▶ [Required action] Your answer must match the entries below word for word.

▶ [Records to process]
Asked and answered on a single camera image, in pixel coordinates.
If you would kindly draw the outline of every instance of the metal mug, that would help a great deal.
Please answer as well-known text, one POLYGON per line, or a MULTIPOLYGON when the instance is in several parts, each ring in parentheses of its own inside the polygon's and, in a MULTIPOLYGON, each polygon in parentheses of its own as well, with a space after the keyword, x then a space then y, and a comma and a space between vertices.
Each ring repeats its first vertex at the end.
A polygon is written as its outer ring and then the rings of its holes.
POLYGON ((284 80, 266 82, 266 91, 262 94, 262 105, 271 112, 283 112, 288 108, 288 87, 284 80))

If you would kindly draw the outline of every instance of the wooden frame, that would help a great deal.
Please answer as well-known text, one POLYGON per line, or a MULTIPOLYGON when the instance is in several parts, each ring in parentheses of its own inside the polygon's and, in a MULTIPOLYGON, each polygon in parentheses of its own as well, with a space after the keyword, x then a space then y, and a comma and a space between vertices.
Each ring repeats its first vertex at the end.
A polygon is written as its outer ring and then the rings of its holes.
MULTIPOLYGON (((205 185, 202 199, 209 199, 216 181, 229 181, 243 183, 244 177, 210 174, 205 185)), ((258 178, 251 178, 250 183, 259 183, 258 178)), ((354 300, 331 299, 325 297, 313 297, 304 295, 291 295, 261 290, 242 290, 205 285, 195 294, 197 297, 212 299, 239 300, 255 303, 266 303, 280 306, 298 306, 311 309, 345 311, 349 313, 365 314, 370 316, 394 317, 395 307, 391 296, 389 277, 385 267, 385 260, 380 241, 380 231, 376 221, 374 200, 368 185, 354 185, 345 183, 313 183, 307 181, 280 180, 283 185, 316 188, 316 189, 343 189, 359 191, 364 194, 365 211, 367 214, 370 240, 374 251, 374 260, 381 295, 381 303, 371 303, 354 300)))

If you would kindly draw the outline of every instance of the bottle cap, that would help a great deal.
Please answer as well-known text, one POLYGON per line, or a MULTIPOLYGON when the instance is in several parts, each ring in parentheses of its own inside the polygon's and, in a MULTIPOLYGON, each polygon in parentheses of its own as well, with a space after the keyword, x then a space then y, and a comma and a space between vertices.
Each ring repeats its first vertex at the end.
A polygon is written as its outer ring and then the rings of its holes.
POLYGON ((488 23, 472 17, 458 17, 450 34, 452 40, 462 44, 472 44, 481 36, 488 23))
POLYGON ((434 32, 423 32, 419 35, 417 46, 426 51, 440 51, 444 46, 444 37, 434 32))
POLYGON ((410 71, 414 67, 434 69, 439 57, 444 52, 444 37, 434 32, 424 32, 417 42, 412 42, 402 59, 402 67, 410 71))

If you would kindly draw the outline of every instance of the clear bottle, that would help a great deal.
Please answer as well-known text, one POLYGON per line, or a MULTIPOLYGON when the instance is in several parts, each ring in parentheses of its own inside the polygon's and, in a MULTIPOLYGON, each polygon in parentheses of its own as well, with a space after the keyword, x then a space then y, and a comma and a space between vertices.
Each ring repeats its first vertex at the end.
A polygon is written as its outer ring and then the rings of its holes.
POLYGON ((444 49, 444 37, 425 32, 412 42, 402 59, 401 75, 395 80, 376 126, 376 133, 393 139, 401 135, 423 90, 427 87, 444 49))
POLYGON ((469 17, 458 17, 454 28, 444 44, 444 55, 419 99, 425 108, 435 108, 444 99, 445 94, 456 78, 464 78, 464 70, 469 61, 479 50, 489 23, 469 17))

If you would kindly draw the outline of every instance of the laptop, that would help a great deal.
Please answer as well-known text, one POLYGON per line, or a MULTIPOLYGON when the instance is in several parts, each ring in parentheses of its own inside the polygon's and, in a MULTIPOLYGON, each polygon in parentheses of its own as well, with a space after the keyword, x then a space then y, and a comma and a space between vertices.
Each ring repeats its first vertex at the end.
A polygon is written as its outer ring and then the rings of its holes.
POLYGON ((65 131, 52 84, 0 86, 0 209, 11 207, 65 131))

▶ [Output of the task]
Asked and answered on a single camera image, in pixel coordinates.
If you would kindly draw the outline of every instance of the metal mug, that would help a great deal.
Please answer as well-known text, one POLYGON per line, or a MULTIPOLYGON when the instance is in several parts, each ring in parentheses of its own inside the polygon's and, in a MULTIPOLYGON, each polygon in parentheses of its own as well, with a space after the keyword, x then a space then y, and a comma and a space between vertices.
Each ring repeats its first vertex at the end.
A polygon is written as its outer ring and then the rings of its holes.
POLYGON ((284 80, 266 82, 266 91, 262 94, 262 105, 271 112, 283 112, 288 108, 288 87, 284 80))

If you would kindly draw the outline of every instance of the wooden frame, that would help a great deal.
Please answer as well-known text, one POLYGON per line, or a MULTIPOLYGON when the instance is in several parts, each ring in parentheses of its own inside the polygon's and, in a MULTIPOLYGON, each polygon in parentheses of its own as well, with a space after the keyword, x then a space then y, and a comma and a space between vertices.
Each ring repeats its first vertex at the end.
A polygon is written as its outer ring and then the rings of its holes.
MULTIPOLYGON (((205 185, 202 199, 209 199, 216 181, 229 181, 243 183, 244 177, 210 174, 205 185)), ((258 178, 251 178, 250 183, 259 183, 258 178)), ((354 300, 331 299, 325 297, 313 297, 304 295, 291 295, 261 290, 242 290, 205 285, 195 294, 197 297, 212 299, 239 300, 255 303, 266 303, 280 306, 298 306, 311 309, 345 311, 349 313, 365 314, 370 316, 394 317, 395 307, 391 296, 389 277, 385 267, 385 260, 380 241, 380 231, 376 221, 374 200, 368 185, 354 185, 345 183, 313 183, 307 181, 280 180, 283 185, 316 188, 316 189, 343 189, 359 191, 364 194, 365 211, 367 214, 370 240, 374 251, 374 260, 381 295, 381 303, 371 303, 354 300)))

If you would kindly draw the outline of every instance of the bottle cap, that would help a great deal.
Please answer as well-known text, one POLYGON per line, or a MULTIPOLYGON when the instance is in several parts, each ring in parentheses of its own inside the polygon's and, in a MULTIPOLYGON, each polygon in parentheses of its own as well, with a space after the keyword, x then a space then y, and a comma and a space between vertices.
Each ring repeats its first vertex at the end.
A polygon is written as its outer ring and then the rings of its holes.
POLYGON ((488 23, 472 17, 458 17, 450 34, 452 40, 462 44, 472 44, 481 36, 488 23))
POLYGON ((434 32, 423 32, 419 35, 417 46, 426 51, 440 51, 444 46, 444 37, 434 32))
POLYGON ((410 71, 414 67, 434 69, 439 57, 444 52, 444 37, 434 32, 424 32, 417 42, 412 42, 402 59, 402 67, 410 71))

If you would kindly draw the outline of every instance of the clear bottle, that would help a great deal.
Please answer as well-known text, one POLYGON per line, or a MULTIPOLYGON when the instance is in several parts, each ring in parentheses of its own inside the polygon's and, in a MULTIPOLYGON, each polygon in parentheses of its own as well, with a space after the keyword, x then a space then y, and a comma and a space between vertices.
Each ring repeats its first vertex at the end.
A polygon is written as its outer ring and then the rings of its holes.
POLYGON ((444 49, 444 37, 425 32, 412 42, 402 59, 401 75, 395 80, 376 126, 376 133, 393 139, 401 135, 423 90, 427 87, 444 49))
POLYGON ((469 17, 458 17, 454 28, 444 44, 444 55, 419 99, 425 108, 435 108, 444 99, 445 94, 456 78, 464 78, 464 70, 469 61, 479 50, 489 23, 469 17))

If you would kindly draw the outline of every instance of the laptop, that would help a great deal.
Please answer as well-known text, one POLYGON per line, or a MULTIPOLYGON when the instance is in several parts, each ring in parentheses of its own inside the polygon's and, in a MULTIPOLYGON, each polygon in parentheses of its own as well, with a space after the keyword, x then a space then y, and a comma and a space between vertices.
Each ring repeats its first vertex at the end.
A polygon is written as its outer ring and then the rings of its holes.
POLYGON ((65 131, 52 84, 0 86, 0 209, 11 207, 65 131))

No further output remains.